**The task:** Every line with the string "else" in it belongs in your answer, so copy them all from the data.

[Stored items from a collection]
※

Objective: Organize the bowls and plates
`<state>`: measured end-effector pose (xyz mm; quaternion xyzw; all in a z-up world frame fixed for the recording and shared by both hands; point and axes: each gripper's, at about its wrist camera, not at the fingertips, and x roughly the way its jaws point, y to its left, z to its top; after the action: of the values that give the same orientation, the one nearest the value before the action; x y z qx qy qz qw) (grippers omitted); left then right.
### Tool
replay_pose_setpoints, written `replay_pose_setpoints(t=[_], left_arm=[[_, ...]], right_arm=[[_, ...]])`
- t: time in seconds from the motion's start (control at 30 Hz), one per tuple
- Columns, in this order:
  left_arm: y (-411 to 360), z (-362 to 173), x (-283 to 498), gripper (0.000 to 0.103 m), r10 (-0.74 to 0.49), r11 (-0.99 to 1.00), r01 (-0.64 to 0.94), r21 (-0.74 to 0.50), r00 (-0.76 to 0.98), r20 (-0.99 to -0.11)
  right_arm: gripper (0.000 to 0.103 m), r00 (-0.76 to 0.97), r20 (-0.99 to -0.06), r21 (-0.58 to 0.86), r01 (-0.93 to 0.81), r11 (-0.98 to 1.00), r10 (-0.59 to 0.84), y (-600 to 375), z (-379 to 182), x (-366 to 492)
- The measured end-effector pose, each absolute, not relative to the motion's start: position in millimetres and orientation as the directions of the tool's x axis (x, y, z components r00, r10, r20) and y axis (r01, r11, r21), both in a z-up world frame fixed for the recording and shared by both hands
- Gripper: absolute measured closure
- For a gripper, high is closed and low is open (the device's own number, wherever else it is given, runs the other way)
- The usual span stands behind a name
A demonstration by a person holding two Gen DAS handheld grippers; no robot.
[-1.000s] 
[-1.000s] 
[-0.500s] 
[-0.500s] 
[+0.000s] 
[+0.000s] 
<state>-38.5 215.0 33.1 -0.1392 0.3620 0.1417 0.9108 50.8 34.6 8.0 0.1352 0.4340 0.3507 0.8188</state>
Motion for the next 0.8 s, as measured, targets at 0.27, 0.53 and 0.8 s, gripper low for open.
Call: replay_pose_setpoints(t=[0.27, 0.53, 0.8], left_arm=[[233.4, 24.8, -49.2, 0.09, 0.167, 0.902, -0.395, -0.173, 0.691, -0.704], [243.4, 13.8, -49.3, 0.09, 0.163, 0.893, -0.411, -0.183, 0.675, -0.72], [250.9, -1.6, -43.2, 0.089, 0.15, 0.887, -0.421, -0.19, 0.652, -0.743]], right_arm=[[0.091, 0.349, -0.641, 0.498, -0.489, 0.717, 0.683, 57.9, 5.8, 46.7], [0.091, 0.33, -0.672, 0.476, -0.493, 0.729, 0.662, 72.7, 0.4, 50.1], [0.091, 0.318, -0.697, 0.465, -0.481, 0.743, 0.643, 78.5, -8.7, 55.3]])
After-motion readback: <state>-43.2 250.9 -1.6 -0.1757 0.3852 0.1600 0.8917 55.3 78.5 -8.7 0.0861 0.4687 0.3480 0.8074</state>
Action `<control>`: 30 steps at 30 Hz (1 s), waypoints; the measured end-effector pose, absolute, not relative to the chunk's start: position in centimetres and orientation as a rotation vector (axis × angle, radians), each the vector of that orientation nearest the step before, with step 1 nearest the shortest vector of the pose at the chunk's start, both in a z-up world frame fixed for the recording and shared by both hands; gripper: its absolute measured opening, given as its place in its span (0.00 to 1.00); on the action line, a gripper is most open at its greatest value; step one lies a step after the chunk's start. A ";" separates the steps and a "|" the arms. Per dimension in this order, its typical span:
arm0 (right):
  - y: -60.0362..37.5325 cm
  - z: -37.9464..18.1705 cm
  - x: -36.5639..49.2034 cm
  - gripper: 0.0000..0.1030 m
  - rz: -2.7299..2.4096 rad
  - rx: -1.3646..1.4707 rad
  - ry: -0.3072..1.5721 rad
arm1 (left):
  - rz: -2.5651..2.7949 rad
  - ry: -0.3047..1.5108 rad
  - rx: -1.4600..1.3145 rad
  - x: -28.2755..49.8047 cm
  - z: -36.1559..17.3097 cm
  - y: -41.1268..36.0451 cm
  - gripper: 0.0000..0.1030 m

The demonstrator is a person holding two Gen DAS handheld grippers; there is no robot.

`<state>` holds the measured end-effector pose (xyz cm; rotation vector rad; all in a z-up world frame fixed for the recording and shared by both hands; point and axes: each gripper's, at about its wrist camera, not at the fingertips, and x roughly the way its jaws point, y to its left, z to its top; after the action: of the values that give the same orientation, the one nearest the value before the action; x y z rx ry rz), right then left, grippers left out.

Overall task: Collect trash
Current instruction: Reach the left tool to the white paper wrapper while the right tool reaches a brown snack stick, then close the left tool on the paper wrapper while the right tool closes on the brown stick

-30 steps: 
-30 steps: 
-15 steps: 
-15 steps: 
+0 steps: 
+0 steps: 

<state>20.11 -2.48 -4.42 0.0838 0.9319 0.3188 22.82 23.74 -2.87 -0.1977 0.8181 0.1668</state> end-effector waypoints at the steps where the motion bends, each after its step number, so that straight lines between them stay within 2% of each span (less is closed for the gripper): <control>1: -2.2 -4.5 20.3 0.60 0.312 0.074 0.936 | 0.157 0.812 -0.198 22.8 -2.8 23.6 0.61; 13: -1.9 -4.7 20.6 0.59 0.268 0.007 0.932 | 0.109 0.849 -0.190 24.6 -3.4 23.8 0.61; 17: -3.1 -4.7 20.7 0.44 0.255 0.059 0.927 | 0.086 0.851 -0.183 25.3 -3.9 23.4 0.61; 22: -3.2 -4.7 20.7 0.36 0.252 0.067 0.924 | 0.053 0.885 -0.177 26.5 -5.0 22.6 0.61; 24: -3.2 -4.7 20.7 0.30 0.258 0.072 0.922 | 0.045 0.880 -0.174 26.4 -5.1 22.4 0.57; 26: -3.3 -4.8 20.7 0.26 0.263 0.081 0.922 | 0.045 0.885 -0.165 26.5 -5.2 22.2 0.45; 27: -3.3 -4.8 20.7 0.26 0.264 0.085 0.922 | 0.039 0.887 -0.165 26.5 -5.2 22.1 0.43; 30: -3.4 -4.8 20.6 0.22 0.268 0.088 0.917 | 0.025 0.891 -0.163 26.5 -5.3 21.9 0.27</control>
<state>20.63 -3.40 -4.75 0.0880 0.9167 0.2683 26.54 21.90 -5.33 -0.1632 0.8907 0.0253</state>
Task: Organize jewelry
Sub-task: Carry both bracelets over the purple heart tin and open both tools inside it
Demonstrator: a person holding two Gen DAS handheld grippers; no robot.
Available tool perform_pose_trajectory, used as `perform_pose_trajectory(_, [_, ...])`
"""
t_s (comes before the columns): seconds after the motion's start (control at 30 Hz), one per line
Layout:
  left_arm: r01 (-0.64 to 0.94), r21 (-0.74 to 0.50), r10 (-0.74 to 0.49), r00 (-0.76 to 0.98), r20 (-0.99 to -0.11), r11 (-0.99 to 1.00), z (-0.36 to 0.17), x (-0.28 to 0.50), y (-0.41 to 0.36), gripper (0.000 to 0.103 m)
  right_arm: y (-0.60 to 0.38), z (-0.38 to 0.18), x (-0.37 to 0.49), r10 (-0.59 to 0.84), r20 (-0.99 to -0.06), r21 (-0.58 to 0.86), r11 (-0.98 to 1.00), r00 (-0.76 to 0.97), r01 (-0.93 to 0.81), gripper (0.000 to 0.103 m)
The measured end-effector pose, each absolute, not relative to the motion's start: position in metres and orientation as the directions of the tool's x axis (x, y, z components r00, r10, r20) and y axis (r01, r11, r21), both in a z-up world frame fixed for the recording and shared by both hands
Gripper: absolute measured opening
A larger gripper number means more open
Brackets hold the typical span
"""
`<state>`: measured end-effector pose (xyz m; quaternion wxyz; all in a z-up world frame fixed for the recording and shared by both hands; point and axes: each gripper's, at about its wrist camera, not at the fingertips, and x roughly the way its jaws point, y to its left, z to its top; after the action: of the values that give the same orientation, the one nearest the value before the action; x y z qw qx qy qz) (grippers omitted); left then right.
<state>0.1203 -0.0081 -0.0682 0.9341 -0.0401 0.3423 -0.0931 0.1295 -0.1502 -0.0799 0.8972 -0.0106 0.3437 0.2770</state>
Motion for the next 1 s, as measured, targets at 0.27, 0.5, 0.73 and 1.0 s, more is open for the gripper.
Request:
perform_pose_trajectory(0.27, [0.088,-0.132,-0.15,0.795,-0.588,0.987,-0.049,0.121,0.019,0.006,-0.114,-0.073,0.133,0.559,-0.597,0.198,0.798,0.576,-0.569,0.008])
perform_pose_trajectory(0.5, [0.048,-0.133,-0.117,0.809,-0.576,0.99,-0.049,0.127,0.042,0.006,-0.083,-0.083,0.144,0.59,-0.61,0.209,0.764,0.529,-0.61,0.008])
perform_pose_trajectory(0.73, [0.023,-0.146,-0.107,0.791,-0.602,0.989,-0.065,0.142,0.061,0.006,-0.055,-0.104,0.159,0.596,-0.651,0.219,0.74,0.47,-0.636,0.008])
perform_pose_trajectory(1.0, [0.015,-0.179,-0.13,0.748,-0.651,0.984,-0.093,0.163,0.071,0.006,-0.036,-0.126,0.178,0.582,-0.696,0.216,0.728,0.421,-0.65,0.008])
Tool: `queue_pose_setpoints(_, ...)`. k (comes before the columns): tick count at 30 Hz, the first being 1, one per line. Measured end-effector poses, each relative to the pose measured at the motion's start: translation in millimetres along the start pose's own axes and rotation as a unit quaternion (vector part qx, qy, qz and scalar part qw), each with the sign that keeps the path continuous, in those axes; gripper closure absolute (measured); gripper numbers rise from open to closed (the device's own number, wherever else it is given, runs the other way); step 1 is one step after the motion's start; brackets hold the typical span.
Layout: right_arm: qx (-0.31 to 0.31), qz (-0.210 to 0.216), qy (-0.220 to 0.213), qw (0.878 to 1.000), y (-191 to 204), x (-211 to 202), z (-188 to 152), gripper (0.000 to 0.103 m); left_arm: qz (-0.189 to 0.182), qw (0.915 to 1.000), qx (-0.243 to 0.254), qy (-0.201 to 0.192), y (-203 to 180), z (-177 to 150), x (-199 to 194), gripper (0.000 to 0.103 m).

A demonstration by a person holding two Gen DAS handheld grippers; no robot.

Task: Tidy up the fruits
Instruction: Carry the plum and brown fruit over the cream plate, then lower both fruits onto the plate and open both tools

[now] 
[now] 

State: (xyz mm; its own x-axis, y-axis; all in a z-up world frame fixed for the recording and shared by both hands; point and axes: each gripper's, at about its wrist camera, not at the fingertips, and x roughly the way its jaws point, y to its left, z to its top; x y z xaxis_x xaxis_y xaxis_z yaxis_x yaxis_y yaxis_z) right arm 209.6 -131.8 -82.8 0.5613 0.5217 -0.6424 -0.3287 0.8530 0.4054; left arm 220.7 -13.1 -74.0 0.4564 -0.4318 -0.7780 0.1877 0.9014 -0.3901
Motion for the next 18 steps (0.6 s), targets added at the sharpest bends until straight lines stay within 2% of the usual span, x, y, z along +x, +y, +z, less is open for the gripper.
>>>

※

**Reply to the exercise:**
- For a gripper, high is closed and low is open (the device's own number, wherever else it is given, runs the other way)
Tool: `queue_pose_setpoints(_, ...)`. k (comes before the columns): tick count at 30 Hz, the first being 1, one per line. Measured end-effector poses, each relative to the pose measured at the motion's start: translation in millimetres along the start pose's own axes and rotation as a unit quaternion (vector part qx, qy, qz and scalar part qw), each with the sign that keeps the path continuous, in those axes; gripper closure absolute (measured); gripper numbers rise from open to closed (the device's own number, wherever else it is given, runs the other way); step 1 is one step after the motion's start; brackets hold the typical span.

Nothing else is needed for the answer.